There are scopes of variable in Java programming language:
a. Local variable
b. Member variable (aka instance variable)
c. Static variable (aka class variable)
In this post, let’s discuss an interesting type of variable: ThreadLocal and how it differs from the other variable types.
Video: To see the visual walk-through of this post, click below:
What is ThreadLocal Variable?
ThreadLocal Variable as its name indicates, is local to a thread i.e., is visible only to that particular thread. It can’t be accessed by other threads in the application.

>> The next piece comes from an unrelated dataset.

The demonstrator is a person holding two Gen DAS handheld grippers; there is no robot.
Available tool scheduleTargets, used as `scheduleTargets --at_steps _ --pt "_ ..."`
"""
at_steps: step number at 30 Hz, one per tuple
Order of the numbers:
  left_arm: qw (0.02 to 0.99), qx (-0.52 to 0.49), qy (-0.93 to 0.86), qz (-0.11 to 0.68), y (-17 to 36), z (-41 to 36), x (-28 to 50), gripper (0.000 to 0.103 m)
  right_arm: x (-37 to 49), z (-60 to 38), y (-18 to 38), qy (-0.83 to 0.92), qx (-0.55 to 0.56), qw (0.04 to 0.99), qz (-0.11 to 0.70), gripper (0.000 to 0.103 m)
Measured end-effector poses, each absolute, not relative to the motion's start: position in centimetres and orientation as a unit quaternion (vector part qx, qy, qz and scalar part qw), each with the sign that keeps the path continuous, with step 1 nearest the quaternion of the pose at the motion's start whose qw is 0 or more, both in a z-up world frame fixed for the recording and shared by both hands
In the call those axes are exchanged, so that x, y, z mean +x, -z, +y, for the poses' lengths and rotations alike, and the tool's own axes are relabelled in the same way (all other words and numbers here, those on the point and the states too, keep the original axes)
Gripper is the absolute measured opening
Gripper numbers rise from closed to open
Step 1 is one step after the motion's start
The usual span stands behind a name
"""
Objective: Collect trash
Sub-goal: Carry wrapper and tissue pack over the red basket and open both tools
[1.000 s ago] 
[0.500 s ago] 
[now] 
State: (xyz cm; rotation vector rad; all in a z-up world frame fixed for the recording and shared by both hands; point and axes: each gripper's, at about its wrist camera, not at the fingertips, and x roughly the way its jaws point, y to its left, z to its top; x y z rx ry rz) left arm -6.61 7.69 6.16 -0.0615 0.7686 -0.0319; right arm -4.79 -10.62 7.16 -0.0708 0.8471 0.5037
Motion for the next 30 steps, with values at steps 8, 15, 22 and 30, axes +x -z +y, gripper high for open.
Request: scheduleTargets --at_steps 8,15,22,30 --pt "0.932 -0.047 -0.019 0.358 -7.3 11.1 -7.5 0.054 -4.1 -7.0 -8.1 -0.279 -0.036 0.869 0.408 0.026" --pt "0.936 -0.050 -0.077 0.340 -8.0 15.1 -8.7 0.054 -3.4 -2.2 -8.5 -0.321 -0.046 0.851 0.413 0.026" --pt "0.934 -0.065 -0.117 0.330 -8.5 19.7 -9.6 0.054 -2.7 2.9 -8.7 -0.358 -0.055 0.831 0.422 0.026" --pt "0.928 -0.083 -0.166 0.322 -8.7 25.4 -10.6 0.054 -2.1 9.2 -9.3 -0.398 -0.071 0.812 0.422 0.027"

Program without ThreadLocal
Let’s learn about ThreadLocal through this practical example. Let’s say we have a sample program like this:
01: public class NoThreadLocalDemo {
02:
03: public static void main(String[] args) {
04:
05: Controller.method1();
06: }
07: }01: public class Controller {
02:
03: public static void method1() {
04:
05: System.out.println("Controller.method1() invoked");
06: Manager.method2();
07: }
08: }01: public class Manager {
02:
03: public static void method2() {
04:
05: System.out.println("Manager.method2() invoked");
06: DAO.method3();
07: }
08: }01: public class DAO {
02:
03: public static void method3() {
04:
05: System.out.println("DAO.method3() invoked");
06: }
07: }Below is the workflow of this program:
a. ‘NoThreadLocalDemo’ class has the ‘main()’ method, which is the entry point to the program. This method invokes ‘Controller#method1()’.

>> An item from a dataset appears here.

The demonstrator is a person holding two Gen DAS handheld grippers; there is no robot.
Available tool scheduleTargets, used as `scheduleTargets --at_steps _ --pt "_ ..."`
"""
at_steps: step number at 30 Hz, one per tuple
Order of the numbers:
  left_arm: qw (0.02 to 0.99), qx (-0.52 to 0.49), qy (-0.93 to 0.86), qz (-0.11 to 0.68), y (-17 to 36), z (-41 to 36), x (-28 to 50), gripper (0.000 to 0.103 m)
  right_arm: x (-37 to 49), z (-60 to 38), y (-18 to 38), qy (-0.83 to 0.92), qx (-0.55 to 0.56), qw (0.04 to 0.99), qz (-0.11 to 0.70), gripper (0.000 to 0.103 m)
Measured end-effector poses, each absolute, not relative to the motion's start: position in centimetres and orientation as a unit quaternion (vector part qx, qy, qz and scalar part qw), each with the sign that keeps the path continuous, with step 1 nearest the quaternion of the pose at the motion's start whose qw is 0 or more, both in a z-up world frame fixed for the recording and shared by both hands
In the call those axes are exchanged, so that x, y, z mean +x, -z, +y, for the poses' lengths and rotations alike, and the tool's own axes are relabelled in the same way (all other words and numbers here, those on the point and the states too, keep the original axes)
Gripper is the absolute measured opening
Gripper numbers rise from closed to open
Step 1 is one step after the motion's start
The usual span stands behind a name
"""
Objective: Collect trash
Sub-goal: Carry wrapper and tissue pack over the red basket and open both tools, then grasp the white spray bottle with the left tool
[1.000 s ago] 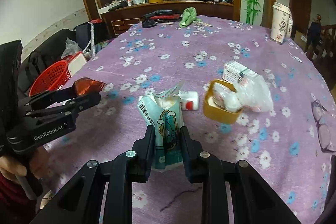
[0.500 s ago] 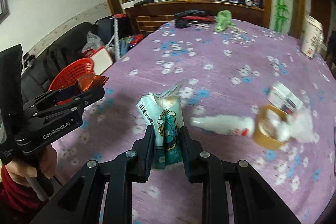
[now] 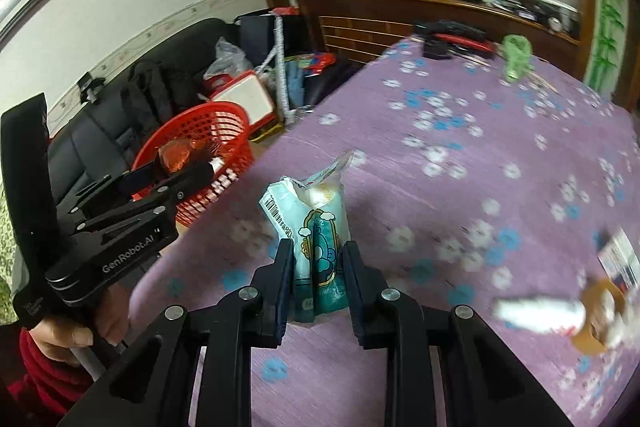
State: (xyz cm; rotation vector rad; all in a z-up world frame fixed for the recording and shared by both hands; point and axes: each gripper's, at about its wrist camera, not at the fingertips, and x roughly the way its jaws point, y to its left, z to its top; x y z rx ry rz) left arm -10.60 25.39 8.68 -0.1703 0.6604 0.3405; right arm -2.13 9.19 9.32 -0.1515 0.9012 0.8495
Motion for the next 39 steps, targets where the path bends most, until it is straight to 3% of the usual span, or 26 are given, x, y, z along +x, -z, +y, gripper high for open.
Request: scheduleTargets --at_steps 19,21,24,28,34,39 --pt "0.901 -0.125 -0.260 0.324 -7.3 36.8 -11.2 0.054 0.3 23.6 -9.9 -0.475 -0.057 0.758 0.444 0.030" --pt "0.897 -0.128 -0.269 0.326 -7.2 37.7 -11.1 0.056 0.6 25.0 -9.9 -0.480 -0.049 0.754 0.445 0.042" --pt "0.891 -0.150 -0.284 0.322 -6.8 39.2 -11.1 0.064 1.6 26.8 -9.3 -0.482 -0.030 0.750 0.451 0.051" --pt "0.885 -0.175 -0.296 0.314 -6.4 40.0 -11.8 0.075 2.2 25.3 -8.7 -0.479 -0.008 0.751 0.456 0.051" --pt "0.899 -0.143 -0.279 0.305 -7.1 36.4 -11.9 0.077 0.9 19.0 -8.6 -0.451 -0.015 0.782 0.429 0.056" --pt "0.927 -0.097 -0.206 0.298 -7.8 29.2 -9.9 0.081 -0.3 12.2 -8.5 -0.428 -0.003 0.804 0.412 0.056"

b. ‘Controller’ class has ‘method1()’. This method invokes ‘Manager#method2()’.
c. ‘Manager’ class has ‘method2()’. This method invokes ‘DAO#method3()’.
d. ‘DAO’ class has ‘method3()’ which just prints a statement that it has been invoked.

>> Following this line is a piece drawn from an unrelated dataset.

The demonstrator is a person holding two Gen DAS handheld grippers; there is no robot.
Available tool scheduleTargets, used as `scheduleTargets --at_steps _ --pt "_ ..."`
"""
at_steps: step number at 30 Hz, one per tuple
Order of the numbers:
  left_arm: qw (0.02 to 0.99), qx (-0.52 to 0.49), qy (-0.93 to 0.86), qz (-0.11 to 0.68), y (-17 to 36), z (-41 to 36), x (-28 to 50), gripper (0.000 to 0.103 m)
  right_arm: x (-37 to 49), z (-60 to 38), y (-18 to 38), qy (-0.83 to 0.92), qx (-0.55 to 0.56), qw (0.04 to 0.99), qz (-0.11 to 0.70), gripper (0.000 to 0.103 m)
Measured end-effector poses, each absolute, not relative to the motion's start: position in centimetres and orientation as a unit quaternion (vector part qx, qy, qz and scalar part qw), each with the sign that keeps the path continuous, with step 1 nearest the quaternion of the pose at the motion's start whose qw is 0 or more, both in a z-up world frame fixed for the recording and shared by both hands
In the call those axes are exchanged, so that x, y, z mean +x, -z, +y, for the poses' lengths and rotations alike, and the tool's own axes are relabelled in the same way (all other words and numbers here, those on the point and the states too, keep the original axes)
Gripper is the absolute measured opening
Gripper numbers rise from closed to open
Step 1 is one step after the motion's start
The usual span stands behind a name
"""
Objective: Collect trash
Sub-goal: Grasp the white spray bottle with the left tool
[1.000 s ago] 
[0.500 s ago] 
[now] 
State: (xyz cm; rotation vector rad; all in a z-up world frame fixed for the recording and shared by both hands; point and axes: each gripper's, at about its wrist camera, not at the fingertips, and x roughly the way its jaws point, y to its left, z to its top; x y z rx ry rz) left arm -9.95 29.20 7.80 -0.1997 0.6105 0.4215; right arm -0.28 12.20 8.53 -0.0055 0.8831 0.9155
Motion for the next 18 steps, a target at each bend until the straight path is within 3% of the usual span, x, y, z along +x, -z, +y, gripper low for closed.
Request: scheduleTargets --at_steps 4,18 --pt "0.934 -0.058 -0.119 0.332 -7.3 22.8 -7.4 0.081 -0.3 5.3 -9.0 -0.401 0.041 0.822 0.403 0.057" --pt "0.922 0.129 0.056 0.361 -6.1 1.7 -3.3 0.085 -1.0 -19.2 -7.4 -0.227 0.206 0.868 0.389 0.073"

Now, let’s say we want to initialize an integer variable of value ’10’ in ‘NoThreadLocalDemo#main()’ method and access it in ‘DAO#method3()’, how can you do it? There are few options to do it:
1. Pass the integer variable as a parameter in all the 3 methods ‘Controller#method1()’, ‘Manager#method2()’, and ‘DAO#method3()’ and access it in ‘DAO#method3()’.
2. You can also declare the integer variable as an member variable or static variable in the ‘NoThreadLocalDemo’ class and then access it in ‘DAO#method3()’. However, in this option, the integer variable will become a shared variable and can be accessed by multiple threads. If this integer needs to be a thread safe variable, then declaring them as member variable or static variable is not a right approach.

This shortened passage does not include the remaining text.